Code Monkey home page Code Monkey logo

multimedia_actionprediction_project3's Introduction

MultiMedia_ActionPrediction_Project3

This repository is created as a deliverable for Project 3 for CS-523 course offered in Spring 2017 at University of Illinois at Chicago.

Project Members:

  1. Shreyas Kulkarni
  2. Hengbin Li
  3. Kruti Sharma

Future Action Prediction using Deep Multi-Scale Video Prediction

Generative Adversarial Network have an extensive use in generating images, faces etc. The same network has an application in predicting next frame. Here we show the next action prediction using GANs

This project implements a generative adversarial network to predict future frames of video, as detailed in "Deep Multi-Scale Video Prediction Beyond Mean Square Error" by Mathieu, Couprie & LeCun. Their official code (using Torch) can be found at: https://github.com/coupriec/VideoPredictionICLR2016. The official code implemented by dyelax (in TensorFlow) can be found at: https://github.com/dyelax/Adversarial_Video_Generation, which shows the prediction of next frames from Ms. Pacman video game dataset.

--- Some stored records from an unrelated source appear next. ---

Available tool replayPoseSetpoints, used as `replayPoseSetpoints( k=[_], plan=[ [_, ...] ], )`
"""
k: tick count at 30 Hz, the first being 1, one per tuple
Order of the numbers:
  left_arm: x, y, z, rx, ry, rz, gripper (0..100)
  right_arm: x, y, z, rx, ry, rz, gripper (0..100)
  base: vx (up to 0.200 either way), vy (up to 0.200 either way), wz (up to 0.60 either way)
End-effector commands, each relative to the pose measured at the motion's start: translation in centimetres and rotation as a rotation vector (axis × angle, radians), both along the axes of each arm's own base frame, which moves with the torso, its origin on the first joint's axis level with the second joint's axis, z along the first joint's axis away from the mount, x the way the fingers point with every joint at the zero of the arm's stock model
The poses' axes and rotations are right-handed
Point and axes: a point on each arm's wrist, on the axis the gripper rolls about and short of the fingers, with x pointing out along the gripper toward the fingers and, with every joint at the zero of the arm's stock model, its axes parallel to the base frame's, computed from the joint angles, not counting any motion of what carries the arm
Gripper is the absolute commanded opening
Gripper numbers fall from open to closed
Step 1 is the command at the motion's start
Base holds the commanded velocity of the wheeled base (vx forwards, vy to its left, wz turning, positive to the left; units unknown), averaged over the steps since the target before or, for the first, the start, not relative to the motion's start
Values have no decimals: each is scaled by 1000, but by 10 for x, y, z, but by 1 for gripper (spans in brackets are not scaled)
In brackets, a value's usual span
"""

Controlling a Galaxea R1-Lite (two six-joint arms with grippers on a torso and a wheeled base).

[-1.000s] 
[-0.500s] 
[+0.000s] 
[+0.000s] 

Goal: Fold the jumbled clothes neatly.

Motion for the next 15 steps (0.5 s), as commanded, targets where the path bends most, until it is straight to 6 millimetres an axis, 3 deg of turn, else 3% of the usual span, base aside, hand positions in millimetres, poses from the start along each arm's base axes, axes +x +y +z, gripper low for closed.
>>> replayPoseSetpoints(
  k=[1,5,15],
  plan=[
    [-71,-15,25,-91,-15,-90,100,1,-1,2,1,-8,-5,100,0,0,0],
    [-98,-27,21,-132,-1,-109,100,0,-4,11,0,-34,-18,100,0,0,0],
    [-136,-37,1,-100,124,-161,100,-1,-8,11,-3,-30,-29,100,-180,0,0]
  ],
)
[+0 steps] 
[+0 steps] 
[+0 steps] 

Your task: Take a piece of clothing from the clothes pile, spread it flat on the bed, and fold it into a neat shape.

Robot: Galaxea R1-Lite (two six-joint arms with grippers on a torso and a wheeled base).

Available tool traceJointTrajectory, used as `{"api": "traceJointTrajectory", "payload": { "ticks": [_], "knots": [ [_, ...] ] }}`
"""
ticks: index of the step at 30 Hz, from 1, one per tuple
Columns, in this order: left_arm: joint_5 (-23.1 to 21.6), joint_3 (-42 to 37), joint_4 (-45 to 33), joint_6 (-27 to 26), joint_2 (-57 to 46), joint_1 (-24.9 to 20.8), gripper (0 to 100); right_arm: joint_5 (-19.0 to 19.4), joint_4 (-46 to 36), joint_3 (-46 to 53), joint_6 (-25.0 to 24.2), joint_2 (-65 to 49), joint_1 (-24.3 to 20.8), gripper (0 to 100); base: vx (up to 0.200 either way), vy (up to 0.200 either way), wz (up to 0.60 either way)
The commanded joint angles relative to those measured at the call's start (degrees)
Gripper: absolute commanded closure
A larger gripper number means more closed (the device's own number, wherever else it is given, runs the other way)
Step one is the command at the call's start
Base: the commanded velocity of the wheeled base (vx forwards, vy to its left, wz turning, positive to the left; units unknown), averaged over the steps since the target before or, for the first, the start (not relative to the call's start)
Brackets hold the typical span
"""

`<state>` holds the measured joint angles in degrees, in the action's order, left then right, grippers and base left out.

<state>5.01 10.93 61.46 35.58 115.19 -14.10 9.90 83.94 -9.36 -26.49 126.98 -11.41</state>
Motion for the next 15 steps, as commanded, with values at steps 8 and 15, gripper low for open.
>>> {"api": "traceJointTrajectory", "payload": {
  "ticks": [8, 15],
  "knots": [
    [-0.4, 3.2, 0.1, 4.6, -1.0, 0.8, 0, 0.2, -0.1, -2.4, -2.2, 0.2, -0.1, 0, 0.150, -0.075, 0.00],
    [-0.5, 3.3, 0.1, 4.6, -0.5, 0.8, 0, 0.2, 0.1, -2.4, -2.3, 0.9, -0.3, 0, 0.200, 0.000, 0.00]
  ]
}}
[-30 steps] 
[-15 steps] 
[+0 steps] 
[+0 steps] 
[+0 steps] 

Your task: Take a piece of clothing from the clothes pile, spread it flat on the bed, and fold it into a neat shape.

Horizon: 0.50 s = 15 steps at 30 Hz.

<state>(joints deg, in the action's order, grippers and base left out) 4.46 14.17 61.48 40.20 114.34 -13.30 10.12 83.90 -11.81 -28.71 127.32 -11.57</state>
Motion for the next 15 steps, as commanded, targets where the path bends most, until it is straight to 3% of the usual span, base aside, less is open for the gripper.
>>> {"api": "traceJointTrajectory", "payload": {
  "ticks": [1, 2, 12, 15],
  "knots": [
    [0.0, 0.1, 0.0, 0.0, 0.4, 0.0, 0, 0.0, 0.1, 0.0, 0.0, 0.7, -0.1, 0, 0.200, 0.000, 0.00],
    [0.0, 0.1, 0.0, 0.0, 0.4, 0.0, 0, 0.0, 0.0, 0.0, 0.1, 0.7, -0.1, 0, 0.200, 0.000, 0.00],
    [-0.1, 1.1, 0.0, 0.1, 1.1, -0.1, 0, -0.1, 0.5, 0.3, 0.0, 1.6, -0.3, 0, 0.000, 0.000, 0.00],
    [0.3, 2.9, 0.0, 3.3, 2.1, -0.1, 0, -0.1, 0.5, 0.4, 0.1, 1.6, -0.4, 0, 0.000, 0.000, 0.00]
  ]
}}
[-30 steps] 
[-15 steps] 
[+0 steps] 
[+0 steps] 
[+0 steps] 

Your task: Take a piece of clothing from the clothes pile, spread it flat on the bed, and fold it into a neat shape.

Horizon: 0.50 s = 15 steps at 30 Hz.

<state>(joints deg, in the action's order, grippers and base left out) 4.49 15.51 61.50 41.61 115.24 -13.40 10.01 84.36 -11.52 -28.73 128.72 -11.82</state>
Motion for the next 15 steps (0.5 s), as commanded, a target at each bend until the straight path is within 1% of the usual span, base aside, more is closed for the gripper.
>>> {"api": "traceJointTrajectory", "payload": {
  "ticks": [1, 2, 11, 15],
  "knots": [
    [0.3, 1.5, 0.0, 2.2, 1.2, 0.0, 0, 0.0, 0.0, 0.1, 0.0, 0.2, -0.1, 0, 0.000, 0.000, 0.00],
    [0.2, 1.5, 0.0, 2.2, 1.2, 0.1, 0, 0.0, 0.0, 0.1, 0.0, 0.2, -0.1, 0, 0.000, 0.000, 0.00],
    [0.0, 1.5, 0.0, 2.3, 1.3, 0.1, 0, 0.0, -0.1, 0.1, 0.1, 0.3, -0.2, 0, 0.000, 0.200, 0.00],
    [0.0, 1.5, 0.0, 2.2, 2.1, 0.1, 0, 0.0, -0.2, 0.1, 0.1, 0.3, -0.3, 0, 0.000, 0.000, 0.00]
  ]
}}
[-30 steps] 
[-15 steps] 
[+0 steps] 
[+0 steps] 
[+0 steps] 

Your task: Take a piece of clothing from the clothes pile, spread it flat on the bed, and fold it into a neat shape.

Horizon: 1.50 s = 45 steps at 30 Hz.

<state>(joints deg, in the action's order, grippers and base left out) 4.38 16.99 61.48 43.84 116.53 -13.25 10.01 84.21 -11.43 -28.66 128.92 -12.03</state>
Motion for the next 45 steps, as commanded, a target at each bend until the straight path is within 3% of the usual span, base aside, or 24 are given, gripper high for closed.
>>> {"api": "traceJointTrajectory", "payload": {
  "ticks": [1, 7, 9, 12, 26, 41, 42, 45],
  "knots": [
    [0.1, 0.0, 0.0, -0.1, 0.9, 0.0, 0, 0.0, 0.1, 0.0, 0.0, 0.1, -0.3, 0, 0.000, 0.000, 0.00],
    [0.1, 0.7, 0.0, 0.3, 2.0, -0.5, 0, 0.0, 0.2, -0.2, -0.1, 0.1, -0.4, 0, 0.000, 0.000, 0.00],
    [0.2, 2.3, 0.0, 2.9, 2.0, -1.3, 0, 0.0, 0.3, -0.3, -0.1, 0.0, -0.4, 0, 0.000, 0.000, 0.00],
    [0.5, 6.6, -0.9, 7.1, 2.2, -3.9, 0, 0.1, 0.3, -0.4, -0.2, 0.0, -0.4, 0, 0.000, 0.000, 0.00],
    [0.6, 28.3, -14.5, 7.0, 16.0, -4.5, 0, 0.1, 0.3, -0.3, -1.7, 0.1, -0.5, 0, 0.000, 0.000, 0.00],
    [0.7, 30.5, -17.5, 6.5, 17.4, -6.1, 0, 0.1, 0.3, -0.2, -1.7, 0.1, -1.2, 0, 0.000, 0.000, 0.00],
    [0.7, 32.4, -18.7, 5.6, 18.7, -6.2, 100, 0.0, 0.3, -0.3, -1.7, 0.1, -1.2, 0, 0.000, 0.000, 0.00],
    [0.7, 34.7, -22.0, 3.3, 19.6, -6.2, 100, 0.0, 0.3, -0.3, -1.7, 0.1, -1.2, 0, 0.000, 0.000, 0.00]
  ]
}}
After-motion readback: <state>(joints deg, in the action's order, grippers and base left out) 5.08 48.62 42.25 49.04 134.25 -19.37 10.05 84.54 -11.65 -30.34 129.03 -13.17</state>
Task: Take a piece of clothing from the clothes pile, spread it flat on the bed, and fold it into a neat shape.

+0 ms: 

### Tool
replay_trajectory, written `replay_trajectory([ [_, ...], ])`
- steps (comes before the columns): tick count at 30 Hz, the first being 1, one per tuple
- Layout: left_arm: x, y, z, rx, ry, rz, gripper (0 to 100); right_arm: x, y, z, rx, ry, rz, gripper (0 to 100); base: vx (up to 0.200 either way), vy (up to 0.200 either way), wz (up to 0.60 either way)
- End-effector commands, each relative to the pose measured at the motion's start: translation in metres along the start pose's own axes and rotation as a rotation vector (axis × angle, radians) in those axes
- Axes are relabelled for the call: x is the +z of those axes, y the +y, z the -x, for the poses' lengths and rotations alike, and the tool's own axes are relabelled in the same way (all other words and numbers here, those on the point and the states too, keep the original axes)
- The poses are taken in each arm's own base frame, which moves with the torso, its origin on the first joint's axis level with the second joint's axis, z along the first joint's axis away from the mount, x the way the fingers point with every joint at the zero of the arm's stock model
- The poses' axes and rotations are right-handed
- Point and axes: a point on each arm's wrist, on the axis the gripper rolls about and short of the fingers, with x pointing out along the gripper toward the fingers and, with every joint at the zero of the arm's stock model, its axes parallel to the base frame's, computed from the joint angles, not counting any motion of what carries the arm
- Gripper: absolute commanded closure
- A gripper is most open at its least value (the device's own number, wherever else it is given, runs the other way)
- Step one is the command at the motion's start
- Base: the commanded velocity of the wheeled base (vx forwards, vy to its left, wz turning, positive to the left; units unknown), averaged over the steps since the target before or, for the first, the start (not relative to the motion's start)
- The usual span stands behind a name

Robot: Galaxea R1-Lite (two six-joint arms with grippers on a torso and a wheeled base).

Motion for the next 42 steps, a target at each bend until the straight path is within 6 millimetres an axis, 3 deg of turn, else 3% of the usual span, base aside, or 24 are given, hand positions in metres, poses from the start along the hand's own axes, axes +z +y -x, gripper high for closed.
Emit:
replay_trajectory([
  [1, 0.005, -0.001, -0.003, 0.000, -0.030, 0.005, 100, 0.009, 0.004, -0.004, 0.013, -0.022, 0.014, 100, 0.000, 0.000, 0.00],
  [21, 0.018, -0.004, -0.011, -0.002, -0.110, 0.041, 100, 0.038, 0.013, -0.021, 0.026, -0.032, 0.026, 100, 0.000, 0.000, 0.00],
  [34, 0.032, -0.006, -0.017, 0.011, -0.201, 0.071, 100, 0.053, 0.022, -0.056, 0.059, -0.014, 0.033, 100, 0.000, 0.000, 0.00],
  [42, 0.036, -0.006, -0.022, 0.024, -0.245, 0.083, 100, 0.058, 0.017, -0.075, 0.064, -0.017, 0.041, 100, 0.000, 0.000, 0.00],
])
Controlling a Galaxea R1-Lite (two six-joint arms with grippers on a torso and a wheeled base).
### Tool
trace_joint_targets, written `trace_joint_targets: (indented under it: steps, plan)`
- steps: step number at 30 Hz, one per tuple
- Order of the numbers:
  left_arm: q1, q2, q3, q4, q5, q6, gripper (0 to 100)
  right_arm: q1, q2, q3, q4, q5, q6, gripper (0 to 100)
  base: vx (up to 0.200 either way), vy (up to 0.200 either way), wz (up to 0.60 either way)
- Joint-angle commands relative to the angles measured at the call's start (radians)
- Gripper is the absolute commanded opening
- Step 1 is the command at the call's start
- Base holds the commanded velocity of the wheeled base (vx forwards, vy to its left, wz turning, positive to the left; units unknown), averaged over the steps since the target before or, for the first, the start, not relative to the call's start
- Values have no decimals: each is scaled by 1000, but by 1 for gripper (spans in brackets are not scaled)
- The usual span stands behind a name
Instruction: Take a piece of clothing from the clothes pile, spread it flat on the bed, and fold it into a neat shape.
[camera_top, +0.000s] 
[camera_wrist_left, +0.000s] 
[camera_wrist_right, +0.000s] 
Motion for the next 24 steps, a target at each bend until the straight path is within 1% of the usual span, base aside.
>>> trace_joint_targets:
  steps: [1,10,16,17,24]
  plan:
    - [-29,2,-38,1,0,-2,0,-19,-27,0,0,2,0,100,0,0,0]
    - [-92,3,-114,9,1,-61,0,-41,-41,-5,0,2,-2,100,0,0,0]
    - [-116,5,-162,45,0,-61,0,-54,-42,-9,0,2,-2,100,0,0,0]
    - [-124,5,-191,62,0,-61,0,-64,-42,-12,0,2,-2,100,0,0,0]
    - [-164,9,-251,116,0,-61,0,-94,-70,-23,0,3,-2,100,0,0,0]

Requirements to Run ipython notebook:

  1. python 3.5 or Greater
  2. Jupyter Notebook.

Requirements to train/test the Adversarial Network

  1. python 3.5 or Greater
  2. TensorFlow >= 1.0
  3. numpy==1.12.0
  4. scikit-image>=0.13.0
  5. scikit-learn>=0.18.1
  6. scipy>=0.19.0
  7. six==1.10.0
  8. pillow>=4.0.0
  9. imageio>=1.5.0

Dataset

This repository is trained on sequence of images of human actions like walk, slide, bend etc. The video sets of Human Actions were collected from http://www.wisdom.weizmann.ac.il/~vision/SpaceTimeActions.html. Each of the videos were than converted into frames and saved in respective directory.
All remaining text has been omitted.